Rakun demişken; bu hafta rakun da gördüm. Rakun'un türkçesinin "rakun" olduğu konusunda hala bir tatminsizlik yaşıyorum ama bunun şimdi sırası değil. Çok kocamandı. İlk senemden beri gördüğüm 5. yada 6. rakundu sanırım kendisi. Sincap gibi hemen koşarak kaçıyorlar.
Sincaplar candır. Sokak kedisi kıvamındalar burada. "Bir ağaçta kuştan çok sincap görme ihtimaliniz ise daha ağır basabilir" diyerek de güzel bir iddia koyuyorum ortaya. En azından ben daha çok sincap görüyorum kuştan. 

"İnsan görmek istediği şeyi görür" deyip, yıllar önce okuduğum Murathan Mungan'ın 3 Aynalı Kırk Oda isimli kitabının 2. hikayesinden alıntı yaparak, "saklanmanın en iyi yolu sürekli göz önünde olmaktır. Kasiyer kızı herkes görür, kimse farketmez" gibi bir örnek vererek de sinirimi bozmayınız lütfen. Marjinal davranışlar sergiliyor zaten kendisi şu aralar, böyle bir gerginliğe ihtiyacımız yok, değil mi? 
Cevabınızı duydum. Teşekkür ederim. Bence de.
Lafı hafif dolandırdım ama bence iyi bağlayacağım. Öz olarak, sincaplar gerçekten kuşlardan daha çok karşıma çıkıyor. Kuş arıyorum göreyim diye mesela ama hep sincap atlıyor, bir an ürksem de boş bulunup; "oh hi, what's up buddy" leşiyoruz artık sincaplarla. Öyle bir samimiyet noktasına geldik anlayacağınız.

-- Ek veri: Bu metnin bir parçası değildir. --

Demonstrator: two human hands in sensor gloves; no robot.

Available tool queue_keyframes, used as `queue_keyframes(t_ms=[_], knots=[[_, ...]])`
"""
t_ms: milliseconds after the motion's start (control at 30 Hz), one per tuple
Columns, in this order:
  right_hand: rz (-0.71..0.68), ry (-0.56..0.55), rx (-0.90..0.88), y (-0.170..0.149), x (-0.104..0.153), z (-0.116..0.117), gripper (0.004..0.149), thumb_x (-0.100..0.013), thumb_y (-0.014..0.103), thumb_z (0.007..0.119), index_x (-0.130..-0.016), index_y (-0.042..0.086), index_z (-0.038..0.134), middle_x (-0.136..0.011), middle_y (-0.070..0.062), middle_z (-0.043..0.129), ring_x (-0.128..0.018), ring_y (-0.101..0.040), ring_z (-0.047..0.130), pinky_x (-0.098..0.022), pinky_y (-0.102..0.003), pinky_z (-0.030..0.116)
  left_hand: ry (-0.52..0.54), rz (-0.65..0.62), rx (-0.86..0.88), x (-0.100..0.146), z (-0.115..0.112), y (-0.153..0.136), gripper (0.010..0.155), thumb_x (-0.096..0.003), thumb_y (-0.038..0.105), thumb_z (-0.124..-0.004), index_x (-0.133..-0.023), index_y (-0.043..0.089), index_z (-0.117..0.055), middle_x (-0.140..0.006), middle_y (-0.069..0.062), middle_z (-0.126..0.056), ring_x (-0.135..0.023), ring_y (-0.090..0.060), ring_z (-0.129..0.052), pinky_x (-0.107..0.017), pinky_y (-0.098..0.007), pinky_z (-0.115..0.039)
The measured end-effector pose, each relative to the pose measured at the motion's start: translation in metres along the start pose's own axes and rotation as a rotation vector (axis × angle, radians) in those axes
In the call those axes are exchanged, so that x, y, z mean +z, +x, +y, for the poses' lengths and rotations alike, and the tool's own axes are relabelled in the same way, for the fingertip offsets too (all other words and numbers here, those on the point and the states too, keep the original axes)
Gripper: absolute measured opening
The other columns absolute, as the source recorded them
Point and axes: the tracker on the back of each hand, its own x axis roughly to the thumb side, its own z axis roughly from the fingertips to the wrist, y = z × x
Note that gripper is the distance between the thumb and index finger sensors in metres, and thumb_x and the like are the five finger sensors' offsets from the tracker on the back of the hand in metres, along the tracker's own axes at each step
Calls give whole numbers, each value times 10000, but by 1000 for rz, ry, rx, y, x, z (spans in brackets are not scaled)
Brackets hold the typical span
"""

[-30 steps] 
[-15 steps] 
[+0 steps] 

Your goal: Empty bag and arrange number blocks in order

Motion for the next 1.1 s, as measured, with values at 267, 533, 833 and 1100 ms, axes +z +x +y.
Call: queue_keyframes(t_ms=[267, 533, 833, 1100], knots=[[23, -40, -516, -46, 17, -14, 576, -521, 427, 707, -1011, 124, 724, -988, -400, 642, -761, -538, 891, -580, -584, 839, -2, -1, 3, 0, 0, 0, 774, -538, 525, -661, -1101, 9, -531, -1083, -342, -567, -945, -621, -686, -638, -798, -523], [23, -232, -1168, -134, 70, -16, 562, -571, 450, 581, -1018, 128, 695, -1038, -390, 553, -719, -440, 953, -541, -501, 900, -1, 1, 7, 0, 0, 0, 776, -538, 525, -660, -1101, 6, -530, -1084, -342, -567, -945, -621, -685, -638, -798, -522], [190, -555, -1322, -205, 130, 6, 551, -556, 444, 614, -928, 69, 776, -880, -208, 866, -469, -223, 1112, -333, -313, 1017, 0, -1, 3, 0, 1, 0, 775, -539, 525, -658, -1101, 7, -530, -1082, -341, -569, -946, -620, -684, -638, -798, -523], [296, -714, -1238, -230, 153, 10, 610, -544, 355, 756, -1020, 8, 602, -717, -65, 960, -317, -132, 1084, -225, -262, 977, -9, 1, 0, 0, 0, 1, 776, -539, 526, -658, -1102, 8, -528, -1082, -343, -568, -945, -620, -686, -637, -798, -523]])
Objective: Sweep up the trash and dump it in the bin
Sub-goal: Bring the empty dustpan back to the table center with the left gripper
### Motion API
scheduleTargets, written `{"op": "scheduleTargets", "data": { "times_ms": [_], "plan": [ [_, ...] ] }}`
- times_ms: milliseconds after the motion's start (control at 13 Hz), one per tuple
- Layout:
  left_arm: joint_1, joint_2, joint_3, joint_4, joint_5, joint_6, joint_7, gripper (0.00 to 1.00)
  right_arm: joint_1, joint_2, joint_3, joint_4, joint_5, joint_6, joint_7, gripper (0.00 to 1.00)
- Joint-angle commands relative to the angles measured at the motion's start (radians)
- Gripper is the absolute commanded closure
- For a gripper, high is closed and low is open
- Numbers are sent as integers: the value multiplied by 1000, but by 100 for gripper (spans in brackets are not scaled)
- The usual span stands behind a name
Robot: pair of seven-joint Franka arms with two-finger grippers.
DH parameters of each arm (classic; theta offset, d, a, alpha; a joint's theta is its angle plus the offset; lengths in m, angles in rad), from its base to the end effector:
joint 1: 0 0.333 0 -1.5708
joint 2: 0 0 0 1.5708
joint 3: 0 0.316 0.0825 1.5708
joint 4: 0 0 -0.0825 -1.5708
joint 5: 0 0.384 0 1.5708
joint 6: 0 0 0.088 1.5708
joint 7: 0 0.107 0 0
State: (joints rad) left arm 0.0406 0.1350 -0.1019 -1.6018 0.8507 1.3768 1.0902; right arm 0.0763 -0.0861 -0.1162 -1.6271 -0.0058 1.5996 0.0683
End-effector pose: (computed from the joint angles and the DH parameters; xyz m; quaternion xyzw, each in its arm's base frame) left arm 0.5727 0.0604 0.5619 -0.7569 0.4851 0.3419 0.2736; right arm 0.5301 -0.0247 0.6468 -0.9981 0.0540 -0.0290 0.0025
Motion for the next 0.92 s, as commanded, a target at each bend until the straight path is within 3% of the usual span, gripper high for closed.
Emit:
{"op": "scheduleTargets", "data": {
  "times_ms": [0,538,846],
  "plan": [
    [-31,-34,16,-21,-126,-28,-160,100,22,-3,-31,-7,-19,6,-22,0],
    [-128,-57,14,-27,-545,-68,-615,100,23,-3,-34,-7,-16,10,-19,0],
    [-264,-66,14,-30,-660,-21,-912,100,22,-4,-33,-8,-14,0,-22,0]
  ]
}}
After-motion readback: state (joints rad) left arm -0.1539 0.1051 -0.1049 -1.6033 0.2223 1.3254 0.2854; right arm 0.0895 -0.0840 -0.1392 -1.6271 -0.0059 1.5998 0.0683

Okulumuzun diğer hayvanları arasında, 2 tane kedi de var. Tüm okul tanıyordur büyük ihtimal. Hepi topu biri sarı, biri siyah-beyaz 2 kediyi de farkedemiyorlarsa, gidip kuğuların yanında başlarını gömsünler zaten gıdılarına. Böcek ve kelebekleri saymadığımıza göre, az önce görmüş olduğum tavşan da hoş bir anı sayılabilir, değil mi?
Kendi kendime "aaa tavşan" deyivermişim. Ama sonra türkçe dediğimi farkedip, "are you a rabbit?" diye sordum ona. Biraz kesti beni, sonra uğraşmadı, arkasını dönüp sekerek uzaklaştı çalıların arkasına. 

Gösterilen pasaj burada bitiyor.